What to do: Return each line of the data below that contains the string "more".

Given information:
================================
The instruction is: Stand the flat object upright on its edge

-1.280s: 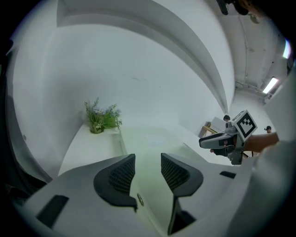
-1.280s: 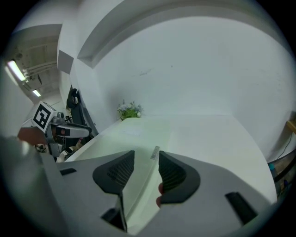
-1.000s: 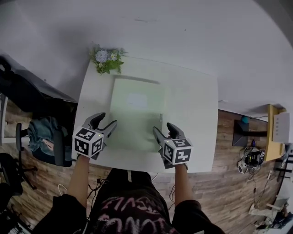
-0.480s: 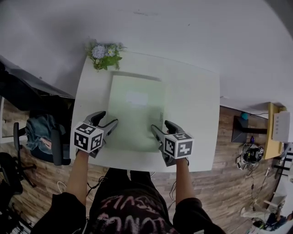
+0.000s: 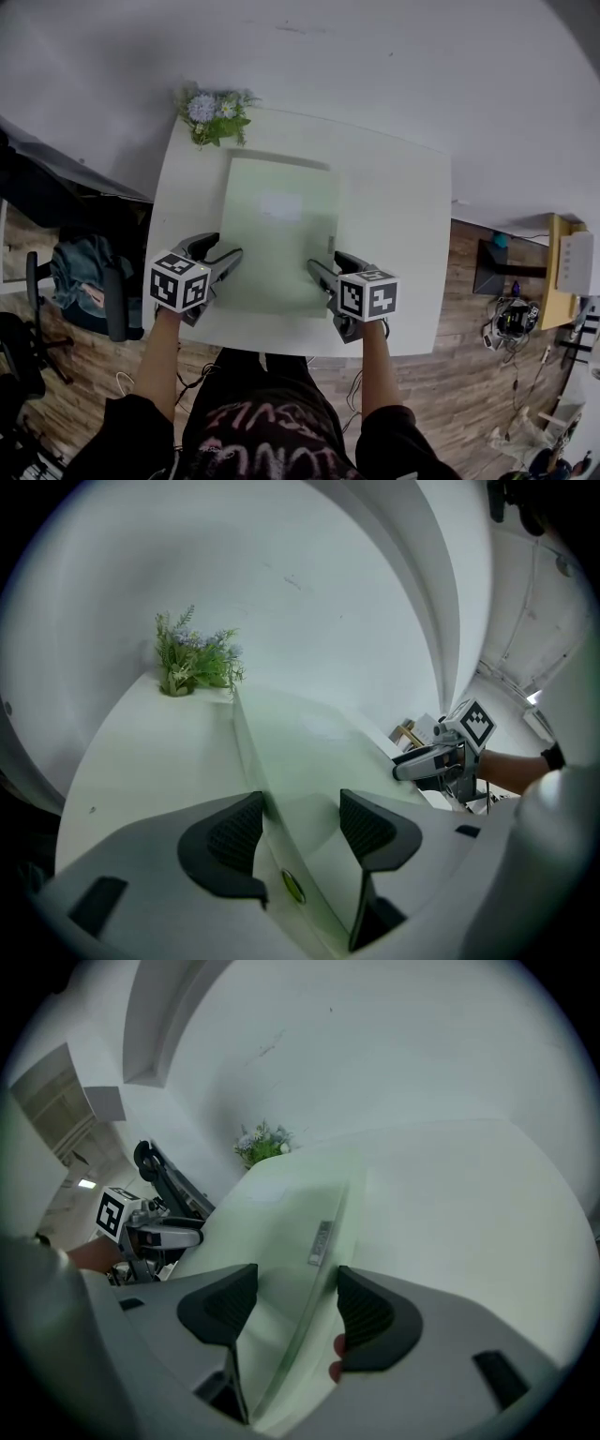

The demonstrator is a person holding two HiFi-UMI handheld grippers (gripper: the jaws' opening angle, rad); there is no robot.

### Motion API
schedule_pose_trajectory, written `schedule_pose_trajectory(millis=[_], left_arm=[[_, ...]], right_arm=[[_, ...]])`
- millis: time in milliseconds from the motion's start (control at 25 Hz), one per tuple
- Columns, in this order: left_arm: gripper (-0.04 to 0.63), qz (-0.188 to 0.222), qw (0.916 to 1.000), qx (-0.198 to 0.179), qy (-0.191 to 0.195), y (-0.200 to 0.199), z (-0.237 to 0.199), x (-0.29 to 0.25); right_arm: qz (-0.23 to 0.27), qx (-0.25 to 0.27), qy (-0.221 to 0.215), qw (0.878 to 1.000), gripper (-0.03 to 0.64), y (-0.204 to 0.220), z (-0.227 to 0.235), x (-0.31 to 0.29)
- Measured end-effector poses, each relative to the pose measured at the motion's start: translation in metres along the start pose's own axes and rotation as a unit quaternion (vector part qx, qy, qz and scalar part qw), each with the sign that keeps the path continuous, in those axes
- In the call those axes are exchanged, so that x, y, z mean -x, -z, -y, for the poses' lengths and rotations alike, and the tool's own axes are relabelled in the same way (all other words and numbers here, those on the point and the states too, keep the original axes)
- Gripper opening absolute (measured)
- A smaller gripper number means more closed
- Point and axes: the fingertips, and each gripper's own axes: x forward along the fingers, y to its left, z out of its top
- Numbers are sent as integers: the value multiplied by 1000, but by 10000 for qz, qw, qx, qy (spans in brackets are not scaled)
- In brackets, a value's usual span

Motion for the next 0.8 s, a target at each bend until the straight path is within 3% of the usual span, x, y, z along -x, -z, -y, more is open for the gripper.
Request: schedule_pose_trajectory(millis=[480, 800], left_arm=[[253, 194, 9995, -240, -77, -3, 4, 3], [250, 434, 9974, -558, -114, -18, 9, 10]], right_arm=[[153, 163, 298, 9993, 275, -1, -2, 2], [609, 455, 532, 9957, 275, -12, -9, 14]])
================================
Response to the task:
- A smaller gripper number means more closed
Motion for the next 0.8 s, a target at each bend until the straight path is within 3% of the usual span, x, y, z along -x, -z, -y, more is open for the gripper.

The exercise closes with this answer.